Aline Forçain se situe entre les deux attitudes. Elle peint la forêt comme une masse indistincte de couches successives (Layer, variation, 2021). L’usage de la peinture à l’huile rend l’épaisseur de la forêt, qui nous ferait tout de même hésiter à y entrer ou pas, même si le ciel est clair et que dans la manière de peindre d’Aline Forçain, s’insinuent des plages lumineuses, dédramatisantes. Dans la même veine picturale « tachiste », Sandra Lieners, montre qu’elle s’est régénérée avec l’espace extérieur aux feuillages colorés qu’elle voyait, floutés derrière sa vitre durant le Covid. L’accrochage en coin de 37,5°NE renforce habillement le cadrage d’une pièce à vivre avec sa fenêtre.
La surprise vient d’Alexandra Uppmann. La jeune femme étant d’origine finnoise-luxembourgeoise et de langue suédoise, on peut dire sans mièvrerie que cette triple identité de pays où la forêt est reine, influence sa relation à la fois respectueuse et proche aux arbres. Le visiteur regarde fasciné sa technique pointilliste qui donne corps avec une incroyable minutie à une lisière feuillue ou sylvestre et les titres correspondent à ce « stippling » au marqueur : Home is Where the forest is (2020) et Au nom de la forêt (2021).
L’installation centrale de l’exposition est conçue par Valentin Van Der Meulen spécialement pour l’endroit. Au fur et à mesure de l’exposition, s’égoutteront depuis des poches de couleurs comme les perfusions en milieu hospitalier, sur toutes sortes de représentations humaines pas nécessairement à notre avantage, égotiste, consommateur sans scrupules jusqu’à l’homme loup pour l’homme. Sur ces images et le sol, où l’on devine l’aura de la végétation sous-jacente, mêlée dans le papier que l’artiste a créé pour son installation, la nature révélera au fur et à mesure ses Parures (2025) colorées, bienfaisantes et réparatrices, voire supérieures à la vanité humaine.
Cette œuvre « active », est suivie par l’activisme revendiqué de Bert Theis (1952-2003). La projection de la vidéo diptyque Fuad Labord (2003), propose un survol de la ville comme une maquette d’architecture qui n’est jamais réaliste à vol d’oiseau.

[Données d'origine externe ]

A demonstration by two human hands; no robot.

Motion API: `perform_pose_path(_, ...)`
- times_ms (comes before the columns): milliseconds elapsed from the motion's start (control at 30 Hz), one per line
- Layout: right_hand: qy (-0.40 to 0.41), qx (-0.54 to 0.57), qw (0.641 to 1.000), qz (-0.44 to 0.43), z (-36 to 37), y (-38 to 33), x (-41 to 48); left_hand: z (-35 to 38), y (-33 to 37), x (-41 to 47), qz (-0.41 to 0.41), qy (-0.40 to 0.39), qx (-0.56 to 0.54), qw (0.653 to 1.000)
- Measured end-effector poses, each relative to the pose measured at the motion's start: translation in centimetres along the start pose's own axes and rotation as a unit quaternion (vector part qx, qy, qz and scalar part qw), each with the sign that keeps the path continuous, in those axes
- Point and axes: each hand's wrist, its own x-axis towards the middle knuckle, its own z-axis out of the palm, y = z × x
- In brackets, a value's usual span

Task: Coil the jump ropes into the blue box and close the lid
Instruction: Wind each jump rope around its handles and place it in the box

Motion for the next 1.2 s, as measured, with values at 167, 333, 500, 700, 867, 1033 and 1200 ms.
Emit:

Cependant, filmées à hauteur d’œil, les hautes herbes font ressentir l’avancée du corps qui les traverse, dans la friche urbaine Isola dont Theis revendiquait la sauvegarde à Milan. Ceux qui ont connu l’artiste dans sa résistance à un projet de gentrification et de bétonnage dans un quartier populaire, y compris dans son authenticité végétale, comprendront d’autant mieux Paradise Lost (2013), de Serge Ecker.
Bien sûr, Luxembourg a la Pétrusse qui est un de ses poumons verts. Mais Ecker dénonce la place financière et rêve que cette période d’avidité soit vaincue par une végétation de jungle sauvage. Ces deux visions politiques d’il y a maintenant plus de dix ans, on en rêve aujourd’hui au sens de la lutte écologique pour le verdoiement vital de la capitale. Aussi, pour clore le tour de l’exposition, qui alerte sur le nécessaire rapprochement des espaces des villes et de la bonne compréhension de l’usage du végétal à l’ère du réchauffement climatique avéré, nous partons, avec Letizia Romanini, Ënnerwee (2023). Cette progression au rythme du pas, sur des sentiers qui suivent les frontières boisées et herbues du Grand-Duché, ouvrent, au sens propre des perspectives.